=== How to complete this task ===
Where the records below show a line containing "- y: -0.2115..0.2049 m", start copying; end with the line containing "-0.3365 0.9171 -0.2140", and copy it too.

━━━━━ Source material

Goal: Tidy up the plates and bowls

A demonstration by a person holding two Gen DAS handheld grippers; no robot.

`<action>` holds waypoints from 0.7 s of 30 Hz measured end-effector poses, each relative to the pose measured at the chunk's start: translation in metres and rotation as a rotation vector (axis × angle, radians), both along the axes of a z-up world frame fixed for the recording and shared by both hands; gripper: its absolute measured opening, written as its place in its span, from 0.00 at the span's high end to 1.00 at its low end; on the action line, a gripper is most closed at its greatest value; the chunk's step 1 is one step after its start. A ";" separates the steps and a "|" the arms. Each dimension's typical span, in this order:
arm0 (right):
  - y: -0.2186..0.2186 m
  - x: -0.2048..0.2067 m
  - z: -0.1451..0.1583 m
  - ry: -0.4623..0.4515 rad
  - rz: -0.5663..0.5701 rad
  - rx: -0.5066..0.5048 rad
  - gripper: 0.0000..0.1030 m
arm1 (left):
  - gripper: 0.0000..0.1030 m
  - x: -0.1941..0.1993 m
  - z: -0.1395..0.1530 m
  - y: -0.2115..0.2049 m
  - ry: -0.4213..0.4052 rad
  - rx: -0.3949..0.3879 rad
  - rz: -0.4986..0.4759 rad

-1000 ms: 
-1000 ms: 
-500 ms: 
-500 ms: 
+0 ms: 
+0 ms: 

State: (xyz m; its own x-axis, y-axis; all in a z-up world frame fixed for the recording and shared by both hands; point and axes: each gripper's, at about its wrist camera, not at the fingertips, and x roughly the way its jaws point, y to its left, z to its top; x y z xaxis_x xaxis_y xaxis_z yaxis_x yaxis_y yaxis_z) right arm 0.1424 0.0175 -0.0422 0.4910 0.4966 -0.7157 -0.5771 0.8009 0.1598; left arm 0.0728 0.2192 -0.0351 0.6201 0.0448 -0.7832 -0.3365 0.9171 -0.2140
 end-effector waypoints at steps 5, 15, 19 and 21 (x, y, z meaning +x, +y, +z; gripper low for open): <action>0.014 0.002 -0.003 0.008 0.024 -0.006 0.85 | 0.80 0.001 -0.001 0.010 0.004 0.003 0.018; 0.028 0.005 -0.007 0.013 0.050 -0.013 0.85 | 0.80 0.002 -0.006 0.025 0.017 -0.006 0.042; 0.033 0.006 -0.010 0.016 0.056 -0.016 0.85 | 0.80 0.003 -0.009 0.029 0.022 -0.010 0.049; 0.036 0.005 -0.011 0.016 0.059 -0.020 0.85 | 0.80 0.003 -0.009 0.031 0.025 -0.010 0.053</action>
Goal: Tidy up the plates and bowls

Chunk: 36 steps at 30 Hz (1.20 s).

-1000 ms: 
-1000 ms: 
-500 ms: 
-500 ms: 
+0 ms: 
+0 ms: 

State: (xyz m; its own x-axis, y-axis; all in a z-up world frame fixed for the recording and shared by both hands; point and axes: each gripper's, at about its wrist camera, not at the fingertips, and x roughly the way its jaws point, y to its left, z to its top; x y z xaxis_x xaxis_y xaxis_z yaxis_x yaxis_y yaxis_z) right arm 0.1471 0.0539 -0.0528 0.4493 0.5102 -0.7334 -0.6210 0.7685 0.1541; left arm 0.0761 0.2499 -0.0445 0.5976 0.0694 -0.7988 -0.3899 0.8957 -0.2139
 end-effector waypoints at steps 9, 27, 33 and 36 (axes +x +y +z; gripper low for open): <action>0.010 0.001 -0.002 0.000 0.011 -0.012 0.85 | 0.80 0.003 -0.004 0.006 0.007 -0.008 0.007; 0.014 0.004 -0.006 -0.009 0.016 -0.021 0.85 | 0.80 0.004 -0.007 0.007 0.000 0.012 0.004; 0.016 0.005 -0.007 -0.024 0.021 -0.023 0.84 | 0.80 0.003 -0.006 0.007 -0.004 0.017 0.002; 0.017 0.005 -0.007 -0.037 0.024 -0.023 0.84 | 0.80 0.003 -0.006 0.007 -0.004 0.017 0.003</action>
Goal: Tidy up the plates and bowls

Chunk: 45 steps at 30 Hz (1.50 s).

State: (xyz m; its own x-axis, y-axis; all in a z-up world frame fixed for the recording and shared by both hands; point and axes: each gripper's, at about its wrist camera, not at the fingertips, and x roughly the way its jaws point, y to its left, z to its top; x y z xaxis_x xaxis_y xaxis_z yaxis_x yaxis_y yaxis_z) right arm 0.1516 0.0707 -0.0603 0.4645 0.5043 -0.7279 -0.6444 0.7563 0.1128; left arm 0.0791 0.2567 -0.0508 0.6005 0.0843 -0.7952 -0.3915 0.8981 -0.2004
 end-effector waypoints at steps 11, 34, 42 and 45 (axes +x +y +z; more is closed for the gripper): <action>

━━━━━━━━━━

=== Result of the exercise ===
  - y: -0.2115..0.2049 m
  - ry: -0.4213..0.4052 rad
  - rx: -0.3949..0.3879 rad
  - rz: -0.4986..0.4759 rad

-1000 ms: 
-1000 ms: 
-500 ms: 
-500 ms: 
+0 ms: 
+0 ms: 

State: (xyz m; its own x-axis, y-axis; all in a z-up world frame fixed for the recording and shared by both hands; point and axes: each gripper's, at about its wrist camera, not at the fingertips, and x roughly the way its jaws point, y to its left, z to its top; x y z xaxis_x xaxis_y xaxis_z yaxis_x yaxis_y yaxis_z) right arm 0.1424 0.0175 -0.0422 0.4910 0.4966 -0.7157 -0.5771 0.8009 0.1598; left arm 0.0728 0.2192 -0.0351 0.6201 0.0448 -0.7832 -0.3365 0.9171 -0.2140

That makes the output complete.